[TASK STATEMENT]:
Beginning at the line containing "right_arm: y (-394", restate each line of the listing below word for word until the last one has been given.

• • •

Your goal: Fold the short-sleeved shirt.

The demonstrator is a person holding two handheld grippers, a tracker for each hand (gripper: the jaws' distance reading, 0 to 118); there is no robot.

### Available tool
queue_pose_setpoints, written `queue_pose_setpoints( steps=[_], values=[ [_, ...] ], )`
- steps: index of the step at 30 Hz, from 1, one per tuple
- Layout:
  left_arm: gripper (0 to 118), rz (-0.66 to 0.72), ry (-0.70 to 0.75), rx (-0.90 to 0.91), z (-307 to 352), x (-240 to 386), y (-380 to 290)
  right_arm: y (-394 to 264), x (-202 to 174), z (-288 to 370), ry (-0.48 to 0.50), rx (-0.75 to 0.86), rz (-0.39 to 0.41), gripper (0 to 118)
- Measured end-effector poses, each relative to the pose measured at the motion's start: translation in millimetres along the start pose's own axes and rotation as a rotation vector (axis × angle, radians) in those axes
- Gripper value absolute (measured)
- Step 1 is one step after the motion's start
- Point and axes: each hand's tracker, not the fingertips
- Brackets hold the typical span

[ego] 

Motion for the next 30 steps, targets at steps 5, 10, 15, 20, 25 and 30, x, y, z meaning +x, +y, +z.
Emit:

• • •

[ANSWER SPACE]:
  right_arm: y (-394 to 264), x (-202 to 174), z (-288 to 370), ry (-0.48 to 0.50), rx (-0.75 to 0.86), rz (-0.39 to 0.41), gripper (0 to 118)
- Measured end-effector poses, each relative to the pose measured at the motion's start: translation in millimetres along the start pose's own axes and rotation as a rotation vector (axis × angle, radians) in those axes
- Gripper value absolute (measured)
- Step 1 is one step after the motion's start
- Point and axes: each hand's tracker, not the fingertips
- Brackets hold the typical span

[ego] 

Motion for the next 30 steps, targets at steps 5, 10, 15, 20, 25 and 30, x, y, z meaning +x, +y, +z.
Emit:

Output is complete for this exercise.